Carrying out anti-relapse treatment: treatment should be regular, regardless of whether the disease manifests itself or not (For patients diagnosed with multiple sclerosis)

Avoid eating hot food (it should be heated), avoid thermal procedures, including an excessively hot bath. (For patients diagnosed with multiple sclerosis)

Sign up for treatment for multiple sclerosis

Make an appointment

Therapeutic methods

Since subchondral sclerosis of the spine is rarely a self-occurring disease, it should be treated primarily as a symptom and complication of the underlying disease. The point of therapy is to relieve the patient of pain and improve overall well-being. All treatment is divided into two stages.

Table. Stages of therapy

Stage

Features of treatment

The first is to fight inflammation and relieve pain.

The patient is prescribed:
●taking painkillers;

●taking immunomodulators;

●physiotherapy according to indications;

●therapeutic gymnastics or physical education;

●dieting.

The second is restoration of lost mobility of the vertebrae, restoration of cartilage tissue

This task is accomplished by:
●non-steroidal anti-inflammatory drugs (“Indomethacin”, “Ketoprofen”, “Ketorolac”, “Flurbiprofen” and others);

●chondroprotectors that trigger the regeneration of cartilage tissue (“Alflutop”, “Mukartrin”, “Inoltra”);

●muscle relaxants to relieve muscle spasms (“Baclofen”, “Tizanidine”, “Mydocalm”).

Where to sign up for treatment for multiple sclerosis in Moscow?

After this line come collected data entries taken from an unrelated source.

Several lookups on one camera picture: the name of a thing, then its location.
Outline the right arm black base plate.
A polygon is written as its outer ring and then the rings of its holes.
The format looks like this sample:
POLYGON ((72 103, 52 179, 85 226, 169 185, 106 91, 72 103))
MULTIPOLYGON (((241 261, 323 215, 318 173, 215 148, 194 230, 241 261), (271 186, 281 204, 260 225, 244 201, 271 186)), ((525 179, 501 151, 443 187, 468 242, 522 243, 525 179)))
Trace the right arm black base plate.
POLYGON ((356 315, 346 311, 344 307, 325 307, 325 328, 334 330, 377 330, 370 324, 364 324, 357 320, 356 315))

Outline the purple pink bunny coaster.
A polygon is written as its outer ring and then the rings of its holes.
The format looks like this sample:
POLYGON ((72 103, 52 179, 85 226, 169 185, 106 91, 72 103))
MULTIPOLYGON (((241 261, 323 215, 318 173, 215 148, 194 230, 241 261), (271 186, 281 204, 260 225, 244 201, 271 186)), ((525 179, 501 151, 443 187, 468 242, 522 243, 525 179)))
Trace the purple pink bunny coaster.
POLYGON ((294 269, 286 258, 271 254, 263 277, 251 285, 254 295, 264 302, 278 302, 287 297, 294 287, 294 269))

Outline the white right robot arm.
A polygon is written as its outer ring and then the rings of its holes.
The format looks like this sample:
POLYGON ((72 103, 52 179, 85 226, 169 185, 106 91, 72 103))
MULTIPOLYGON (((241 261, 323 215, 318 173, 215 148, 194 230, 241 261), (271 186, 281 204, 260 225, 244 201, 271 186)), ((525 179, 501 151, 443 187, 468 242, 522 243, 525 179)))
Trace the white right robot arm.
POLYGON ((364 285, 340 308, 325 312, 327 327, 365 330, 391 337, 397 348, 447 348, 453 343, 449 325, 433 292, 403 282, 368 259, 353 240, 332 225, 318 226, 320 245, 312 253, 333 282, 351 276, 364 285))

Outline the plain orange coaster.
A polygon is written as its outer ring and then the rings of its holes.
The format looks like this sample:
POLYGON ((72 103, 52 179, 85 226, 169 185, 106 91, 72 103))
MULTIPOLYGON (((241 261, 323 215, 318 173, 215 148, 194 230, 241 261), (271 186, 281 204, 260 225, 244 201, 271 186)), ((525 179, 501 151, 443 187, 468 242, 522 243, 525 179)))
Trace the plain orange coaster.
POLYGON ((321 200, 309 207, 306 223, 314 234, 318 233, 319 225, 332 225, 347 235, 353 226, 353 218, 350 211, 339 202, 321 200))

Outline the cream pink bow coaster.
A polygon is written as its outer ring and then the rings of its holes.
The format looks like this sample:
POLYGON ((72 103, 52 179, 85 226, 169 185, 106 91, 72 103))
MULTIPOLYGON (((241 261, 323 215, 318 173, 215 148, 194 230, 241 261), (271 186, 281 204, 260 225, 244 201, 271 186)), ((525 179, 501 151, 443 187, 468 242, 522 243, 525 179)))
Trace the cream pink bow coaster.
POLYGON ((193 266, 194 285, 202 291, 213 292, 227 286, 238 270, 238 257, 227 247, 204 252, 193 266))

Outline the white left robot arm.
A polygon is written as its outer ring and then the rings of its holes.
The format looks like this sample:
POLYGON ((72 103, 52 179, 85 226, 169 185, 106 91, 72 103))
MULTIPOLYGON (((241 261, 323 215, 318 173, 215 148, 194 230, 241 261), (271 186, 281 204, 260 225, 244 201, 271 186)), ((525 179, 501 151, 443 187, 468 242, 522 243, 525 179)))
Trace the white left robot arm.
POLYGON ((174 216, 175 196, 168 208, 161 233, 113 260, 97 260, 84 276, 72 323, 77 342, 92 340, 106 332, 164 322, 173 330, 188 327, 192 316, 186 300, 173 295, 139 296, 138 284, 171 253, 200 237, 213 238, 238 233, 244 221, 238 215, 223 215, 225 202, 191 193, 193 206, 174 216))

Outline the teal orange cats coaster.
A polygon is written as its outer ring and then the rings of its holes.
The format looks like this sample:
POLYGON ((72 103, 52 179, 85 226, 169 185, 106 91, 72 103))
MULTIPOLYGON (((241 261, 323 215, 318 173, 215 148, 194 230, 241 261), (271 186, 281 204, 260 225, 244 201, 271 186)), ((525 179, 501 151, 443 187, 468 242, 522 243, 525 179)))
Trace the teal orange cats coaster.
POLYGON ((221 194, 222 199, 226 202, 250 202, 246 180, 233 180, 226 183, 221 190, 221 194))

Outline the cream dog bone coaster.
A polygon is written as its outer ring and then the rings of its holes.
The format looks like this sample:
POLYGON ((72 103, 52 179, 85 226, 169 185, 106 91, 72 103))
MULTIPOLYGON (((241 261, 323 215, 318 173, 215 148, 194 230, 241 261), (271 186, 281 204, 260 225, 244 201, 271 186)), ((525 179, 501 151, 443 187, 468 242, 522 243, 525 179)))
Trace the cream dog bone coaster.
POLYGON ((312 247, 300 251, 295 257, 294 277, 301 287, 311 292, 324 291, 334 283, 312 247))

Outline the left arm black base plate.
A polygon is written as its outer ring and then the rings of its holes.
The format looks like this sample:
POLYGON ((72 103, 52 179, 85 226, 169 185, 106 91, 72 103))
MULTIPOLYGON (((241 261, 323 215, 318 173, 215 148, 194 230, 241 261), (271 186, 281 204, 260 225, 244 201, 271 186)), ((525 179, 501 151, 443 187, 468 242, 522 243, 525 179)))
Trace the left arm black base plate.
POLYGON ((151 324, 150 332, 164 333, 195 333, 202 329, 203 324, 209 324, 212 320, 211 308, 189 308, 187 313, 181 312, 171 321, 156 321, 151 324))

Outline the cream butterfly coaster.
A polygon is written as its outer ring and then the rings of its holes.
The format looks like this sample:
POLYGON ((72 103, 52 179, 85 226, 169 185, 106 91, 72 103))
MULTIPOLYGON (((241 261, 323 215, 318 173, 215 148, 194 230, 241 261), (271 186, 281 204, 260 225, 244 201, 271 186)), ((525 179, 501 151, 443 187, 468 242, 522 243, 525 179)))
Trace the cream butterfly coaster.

At the multidisciplinary medical center you can always sign up for treatment for multiple sclerosis

. Our medical center is located between the Konkovo and Belyaevo metro stations (South-Western Administrative District of Moscow in the area of the Belyaevo, Konkovo, Teply Stan, Chertanovo, Yasenevo, Sevastopolskaya, New Cheryomushki metro stations " and "Trade Union"). Here you will find highly qualified personnel and the most modern diagnostic equipment. Our clients will be pleasantly surprised by our quite affordable prices.